**Description of the task:**
Reproduce the lines of the material exactly, excluding every image.

**Given material:**
-----
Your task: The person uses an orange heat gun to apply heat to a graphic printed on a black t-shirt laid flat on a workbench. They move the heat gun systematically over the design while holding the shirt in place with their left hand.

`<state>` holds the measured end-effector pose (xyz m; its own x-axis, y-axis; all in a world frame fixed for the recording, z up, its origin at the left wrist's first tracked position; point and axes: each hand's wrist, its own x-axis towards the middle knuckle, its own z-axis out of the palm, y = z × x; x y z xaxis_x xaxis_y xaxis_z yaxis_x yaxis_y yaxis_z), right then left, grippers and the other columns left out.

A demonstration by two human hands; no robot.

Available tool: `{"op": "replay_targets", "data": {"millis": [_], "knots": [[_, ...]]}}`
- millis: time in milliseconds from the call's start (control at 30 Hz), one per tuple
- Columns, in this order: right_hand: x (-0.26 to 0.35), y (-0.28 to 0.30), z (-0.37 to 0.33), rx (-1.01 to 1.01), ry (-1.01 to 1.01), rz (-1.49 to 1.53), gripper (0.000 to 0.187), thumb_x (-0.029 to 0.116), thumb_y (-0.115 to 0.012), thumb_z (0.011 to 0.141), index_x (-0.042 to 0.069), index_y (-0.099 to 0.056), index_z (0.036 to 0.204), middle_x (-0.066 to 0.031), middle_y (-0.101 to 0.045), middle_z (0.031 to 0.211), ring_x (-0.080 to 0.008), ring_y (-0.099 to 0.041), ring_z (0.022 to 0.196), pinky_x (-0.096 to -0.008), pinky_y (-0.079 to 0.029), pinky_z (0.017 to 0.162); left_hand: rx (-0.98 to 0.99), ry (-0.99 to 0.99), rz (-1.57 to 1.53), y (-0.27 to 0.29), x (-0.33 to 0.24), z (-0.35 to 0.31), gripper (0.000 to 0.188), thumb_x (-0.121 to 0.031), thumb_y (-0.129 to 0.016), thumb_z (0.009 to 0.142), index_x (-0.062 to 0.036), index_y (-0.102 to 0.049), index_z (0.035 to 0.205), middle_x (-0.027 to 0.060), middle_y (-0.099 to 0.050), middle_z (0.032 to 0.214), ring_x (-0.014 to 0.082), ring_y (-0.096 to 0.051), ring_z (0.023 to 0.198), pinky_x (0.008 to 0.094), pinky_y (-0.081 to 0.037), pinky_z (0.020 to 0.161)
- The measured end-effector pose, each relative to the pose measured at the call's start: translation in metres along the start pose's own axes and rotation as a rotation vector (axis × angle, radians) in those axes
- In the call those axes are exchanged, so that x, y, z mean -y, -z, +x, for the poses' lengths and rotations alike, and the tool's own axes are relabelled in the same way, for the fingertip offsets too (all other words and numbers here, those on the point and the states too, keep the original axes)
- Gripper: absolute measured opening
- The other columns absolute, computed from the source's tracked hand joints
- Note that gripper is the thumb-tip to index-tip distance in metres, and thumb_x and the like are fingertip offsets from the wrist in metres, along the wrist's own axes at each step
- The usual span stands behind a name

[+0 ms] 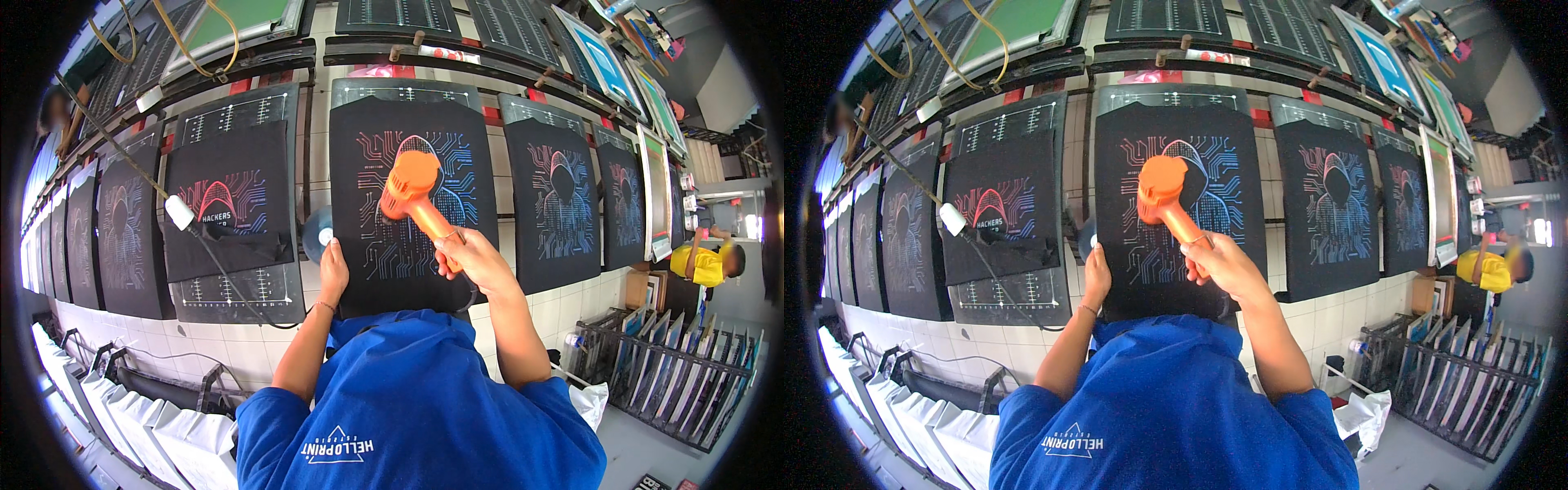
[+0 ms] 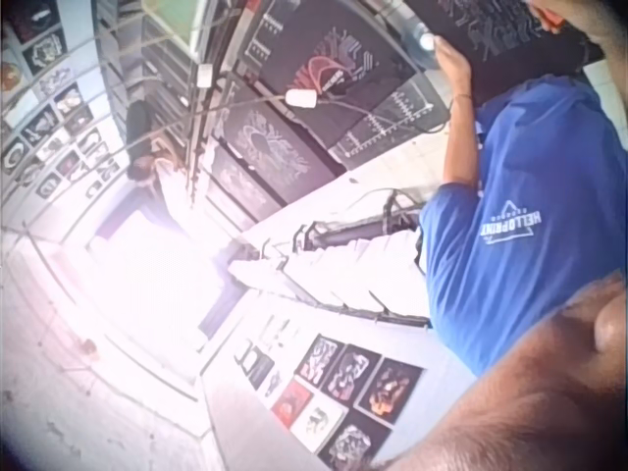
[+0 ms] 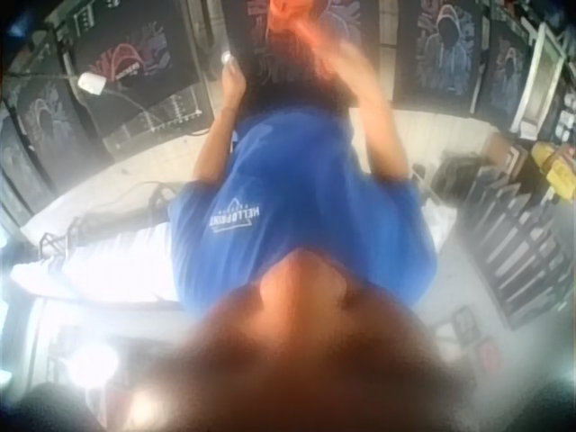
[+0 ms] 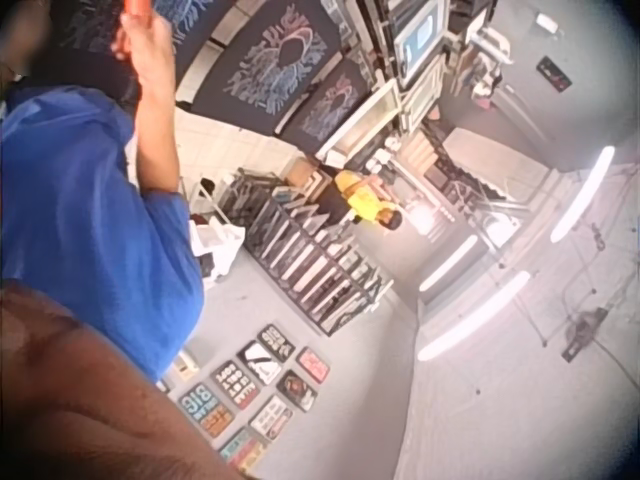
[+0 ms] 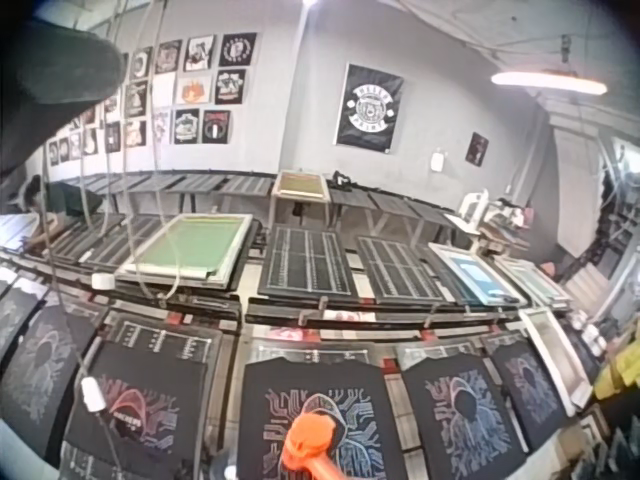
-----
**Answer section:**
Your task: The person uses an orange heat gun to apply heat to a graphic printed on a black t-shirt laid flat on a workbench. They move the heat gun systematically over the design while holding the shirt in place with their left hand.

`<state>` holds the measured end-effector pose (xyz m; its own x-axis, y-axis; all in a world frame fixed for the recording, z up, its origin at the left wrist's first tracked position; point and axes: each hand's wrist, its own x-axis towards the middle knuckle, its own z-axis out of the palm, y = z × x; x y z xaxis_x xaxis_y xaxis_z yaxis_x yaxis_y yaxis_z), right then left, grippers and the other columns left out.

A demonstration by two human hands; no robot.

Available tool: `{"op": "replay_targets", "data": {"millis": [_], "knots": [[_, ...]]}}`
- millis: time in milliseconds from the call's start (control at 30 Hz), one per tuple
- Columns, in this order: right_hand: x (-0.26 to 0.35), y (-0.28 to 0.30), z (-0.37 to 0.33), rx (-1.01 to 1.01), ry (-1.01 to 1.01), rz (-1.49 to 1.53), gripper (0.000 to 0.187), thumb_x (-0.029 to 0.116), thumb_y (-0.115 to 0.012), thumb_z (0.011 to 0.141), index_x (-0.042 to 0.069), index_y (-0.099 to 0.056), index_z (0.036 to 0.204), middle_x (-0.066 to 0.031), middle_y (-0.101 to 0.045), middle_z (0.031 to 0.211), ring_x (-0.080 to 0.008), ring_y (-0.099 to 0.041), ring_z (0.022 to 0.196), pinky_x (-0.096 to -0.008), pinky_y (-0.079 to 0.029), pinky_z (0.017 to 0.162); left_hand: rx (-0.98 to 0.99), ry (-0.99 to 0.99), rz (-1.57 to 1.53), y (-0.27 to 0.29), x (-0.33 to 0.24), z (-0.35 to 0.31), gripper (0.000 to 0.188), thumb_x (-0.121 to 0.031), thumb_y (-0.129 to 0.016), thumb_z (0.009 to 0.142), index_x (-0.062 to 0.036), index_y (-0.102 to 0.049), index_z (0.035 to 0.205), middle_x (-0.027 to 0.060), middle_y (-0.099 to 0.050), middle_z (0.032 to 0.214), ring_x (-0.014 to 0.082), ring_y (-0.096 to 0.051), ring_z (0.023 to 0.198), pinky_x (0.008 to 0.094), pinky_y (-0.081 to 0.037), pinky_z (0.020 to 0.161)
- The measured end-effector pose, each relative to the pose measured at the call's start: translation in metres along the start pose's own axes and rotation as a rotation vector (axis × angle, radians) in those axes
- In the call those axes are exchanged, so that x, y, z mean -y, -z, +x, for the poses' lengths and rotations alike, and the tool's own axes are relabelled in the same way, for the fingertip offsets too (all other words and numbers here, those on the point and the states too, keep the original axes)
- Gripper: absolute measured opening
- The other columns absolute, computed from the source's tracked hand joints
- Note that gripper is the thumb-tip to index-tip distance in metres, and thumb_x and the like are fingertip offsets from the wrist in metres, along the wrist's own axes at each step
- The usual span stands behind a name

[+0 ms] 
[+0 ms] 
[+0 ms] 
[+0 ms] 
[+0 ms] 

Work on the answer has been completed.